Rich Studley, member of the Citizens for Local Choice Ballot Question Committee, says, “Sadly, democracy is now under attack in Lansing by know-it-all politicians and their political appointees who want to ignore and override important local decisions on the location of utility scale wind and solar energy. It’s time for everyday Michiganders to stand up and take action to protect local voices by supporting the Citizens for Local Choice petition drive.”

Groups throw their support behind ballot initiative.

The two large groups who have recently lent their support to the ballot initiate are the Michigan Farm Bureau and the Michigan Townships Association.

In a press release from Citizens for Local Choice, they say, “Michigan Farm Bureau’s member- developed and approved policy has long supported the township government system and the idea that local elected officials are best positioned to evaluate renewable energy project locations and consider community variables in ways that state level authorities cannot.”

Andrew Vermeesch, Legislative Counsel, Michigan Farm Bureau adds, “Similar to the diversity of Michigan agriculture, each Michigan community is equally diverse, and this law is a one-size-fits-all approach that will have consequences for years to come.”

Zoning decisions best made at the local level.

The other organization who recently came out in support of the ballot initiative is the Michigan Township Association (MTA).

MTA President Pauline Bennett, Addison Township (Oakland Co.) clerk says, “The Board’s support of this initiative’s efforts aligns with the Association’s unwavering commitment to local control and the ability of communities and residents to have the final say over local decisions – especially those that have far-reaching, long-lasting and dramatic effects in a community.”

She adds, “Local officials and their residents simply should not – and cannot – be silenced over local issues impacting them, their community, their quality of life – and their future.”

Voters in a survey support local control over authorization for energy projects.

In poll commissioned by the MTA, results show that over 87% of Michigan residents express agreement that authorization for utility-scale renewable energy should be retained locally. The findings showed strong bipartisan support, with 85% of Democrats, 91% of Republicans, and 84% of Independents endorsing local control.

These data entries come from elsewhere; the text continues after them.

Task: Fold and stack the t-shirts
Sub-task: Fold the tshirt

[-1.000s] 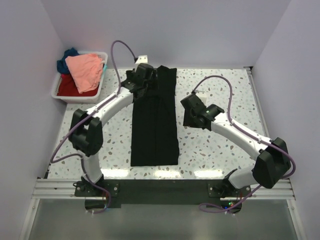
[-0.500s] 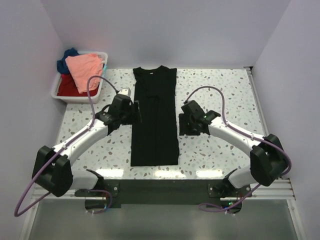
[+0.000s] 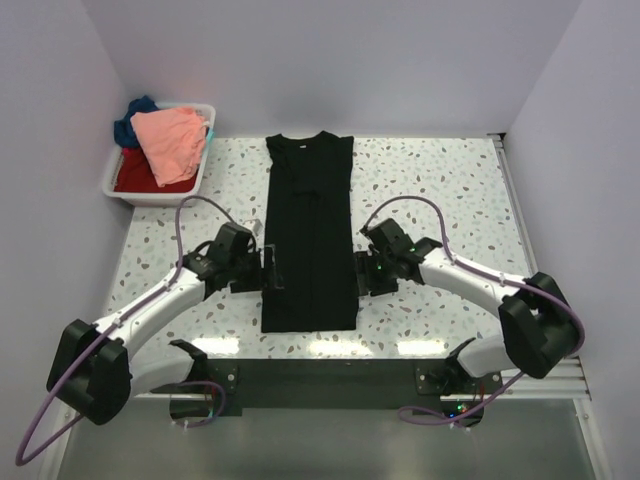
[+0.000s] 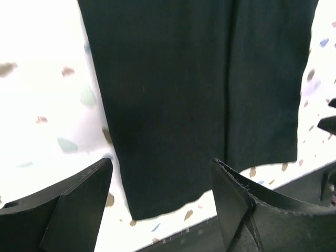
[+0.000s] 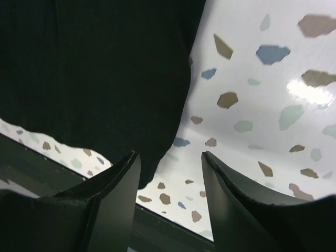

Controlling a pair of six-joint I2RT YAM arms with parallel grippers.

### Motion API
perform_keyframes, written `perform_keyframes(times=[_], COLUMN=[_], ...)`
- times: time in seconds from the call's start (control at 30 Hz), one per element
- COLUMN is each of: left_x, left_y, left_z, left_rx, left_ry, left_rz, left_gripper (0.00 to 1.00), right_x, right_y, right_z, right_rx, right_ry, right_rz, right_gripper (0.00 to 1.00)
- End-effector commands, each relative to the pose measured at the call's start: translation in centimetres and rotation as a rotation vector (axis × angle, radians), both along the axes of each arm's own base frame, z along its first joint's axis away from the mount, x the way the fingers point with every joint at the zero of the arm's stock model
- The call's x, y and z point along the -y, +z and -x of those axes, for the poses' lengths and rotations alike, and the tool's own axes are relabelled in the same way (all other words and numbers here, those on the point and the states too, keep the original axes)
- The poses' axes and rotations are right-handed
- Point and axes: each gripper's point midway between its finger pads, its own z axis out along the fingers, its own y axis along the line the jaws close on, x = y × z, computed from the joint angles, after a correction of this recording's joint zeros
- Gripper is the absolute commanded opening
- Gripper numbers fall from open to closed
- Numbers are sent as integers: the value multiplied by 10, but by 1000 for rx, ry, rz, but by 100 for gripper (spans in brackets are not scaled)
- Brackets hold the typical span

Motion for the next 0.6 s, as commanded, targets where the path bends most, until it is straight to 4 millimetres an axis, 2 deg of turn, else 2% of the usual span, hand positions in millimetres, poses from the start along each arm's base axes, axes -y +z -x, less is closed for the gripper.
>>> perform_keyframes(times=[0.0, 0.1, 0.27, 0.4, 0.57], left_x=[10, 15, 16, 16, 15], left_y=[0, 3, -10, -15, -21], left_z=[27, 38, 55, 63, 67], left_rx=[-85, -107, -167, -196, -212], left_ry=[-21, -45, -34, -37, -35], left_rz=[116, 198, 284, 306, 297], left_gripper=[79, 76, 68, 58, 56], right_x=[-11, -13, -18, -18, -19], right_y=[10, 9, 4, 1, -2], right_z=[18, 30, 50, 57, 61], right_rx=[-21, -44, -76, -91, -101], right_ry=[51, 78, 106, 111, 115], right_rz=[-112, -151, -184, -194, -201], right_gripper=[55, 55, 55, 54, 54])
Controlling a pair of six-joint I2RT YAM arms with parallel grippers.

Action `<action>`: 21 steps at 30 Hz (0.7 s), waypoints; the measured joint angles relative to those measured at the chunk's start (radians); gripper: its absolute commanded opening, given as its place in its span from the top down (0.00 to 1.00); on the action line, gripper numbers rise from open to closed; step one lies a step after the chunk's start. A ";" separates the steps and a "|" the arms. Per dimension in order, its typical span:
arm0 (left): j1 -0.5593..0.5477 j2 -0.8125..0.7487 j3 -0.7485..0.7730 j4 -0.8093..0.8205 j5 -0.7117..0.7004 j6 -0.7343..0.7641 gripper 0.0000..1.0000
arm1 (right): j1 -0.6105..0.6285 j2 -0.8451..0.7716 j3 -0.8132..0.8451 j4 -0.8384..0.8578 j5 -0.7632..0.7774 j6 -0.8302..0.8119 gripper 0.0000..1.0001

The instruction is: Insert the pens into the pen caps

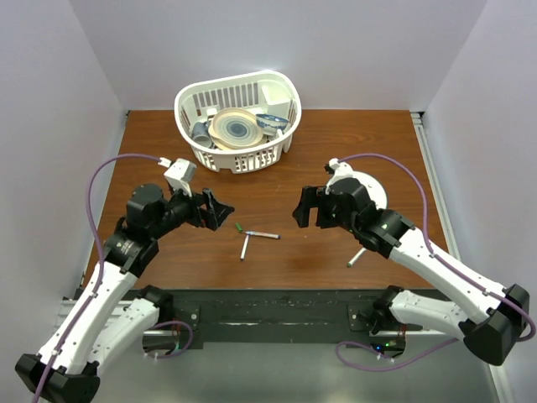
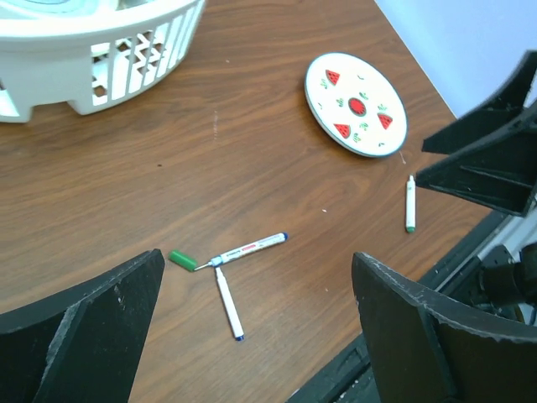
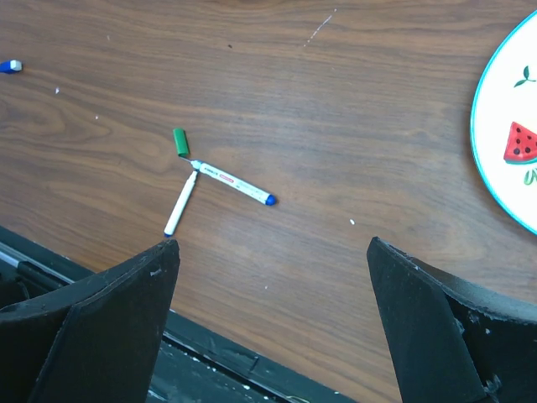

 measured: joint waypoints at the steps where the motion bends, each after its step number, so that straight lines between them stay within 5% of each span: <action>1: 0.000 -0.004 0.000 -0.003 -0.012 -0.003 0.02 | 0.000 0.000 0.000 0.000 0.000 0.000 0.01; 7: 0.000 -0.042 0.000 -0.019 -0.105 -0.013 0.02 | 0.000 0.000 0.000 0.000 0.003 -0.010 0.02; 12: 0.000 -0.076 0.000 -0.018 -0.135 -0.010 0.03 | 0.002 0.053 0.000 0.059 -0.024 -0.060 0.16; 21: 0.001 -0.145 -0.010 -0.019 -0.169 -0.003 0.04 | 0.156 0.539 0.180 0.109 -0.054 -0.251 0.44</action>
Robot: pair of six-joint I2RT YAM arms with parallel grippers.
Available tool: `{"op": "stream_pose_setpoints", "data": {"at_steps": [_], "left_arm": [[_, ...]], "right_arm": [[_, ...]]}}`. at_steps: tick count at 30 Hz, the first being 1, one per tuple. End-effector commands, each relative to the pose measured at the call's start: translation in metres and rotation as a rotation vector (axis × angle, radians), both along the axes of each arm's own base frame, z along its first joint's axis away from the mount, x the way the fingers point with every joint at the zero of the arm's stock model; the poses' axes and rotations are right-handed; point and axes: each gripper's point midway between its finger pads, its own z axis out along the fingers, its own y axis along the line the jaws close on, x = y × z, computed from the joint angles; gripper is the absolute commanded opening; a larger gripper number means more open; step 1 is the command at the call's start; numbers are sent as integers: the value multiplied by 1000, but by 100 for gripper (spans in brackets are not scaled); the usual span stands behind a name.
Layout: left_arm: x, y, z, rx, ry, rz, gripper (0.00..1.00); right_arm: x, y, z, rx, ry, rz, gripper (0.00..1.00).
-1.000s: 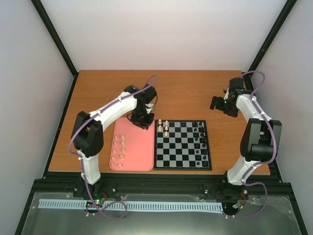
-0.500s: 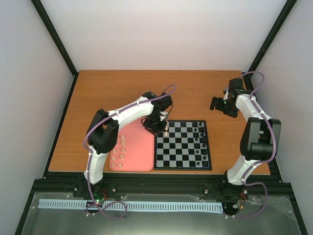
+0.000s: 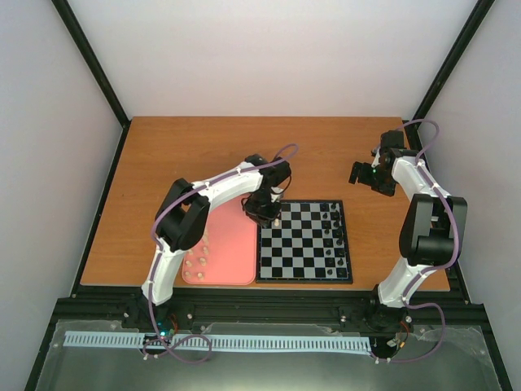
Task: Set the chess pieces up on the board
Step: Place the chess piece on the chessboard.
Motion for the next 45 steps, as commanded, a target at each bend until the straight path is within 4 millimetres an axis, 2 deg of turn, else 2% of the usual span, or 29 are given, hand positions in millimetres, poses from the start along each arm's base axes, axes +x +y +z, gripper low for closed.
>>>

“The issue of local control is widely supported because citizens value democracy. When local government has responsibility for wind and solar citing decisions that affect Michigan communities, fairness and transparency can be achieved,” said Studley. “MTA’s support of this effort is a critical step in listening to the will of the people, restoring local authority, and ensuring local governments have the right & responsibility to make local land use decisions for their community.”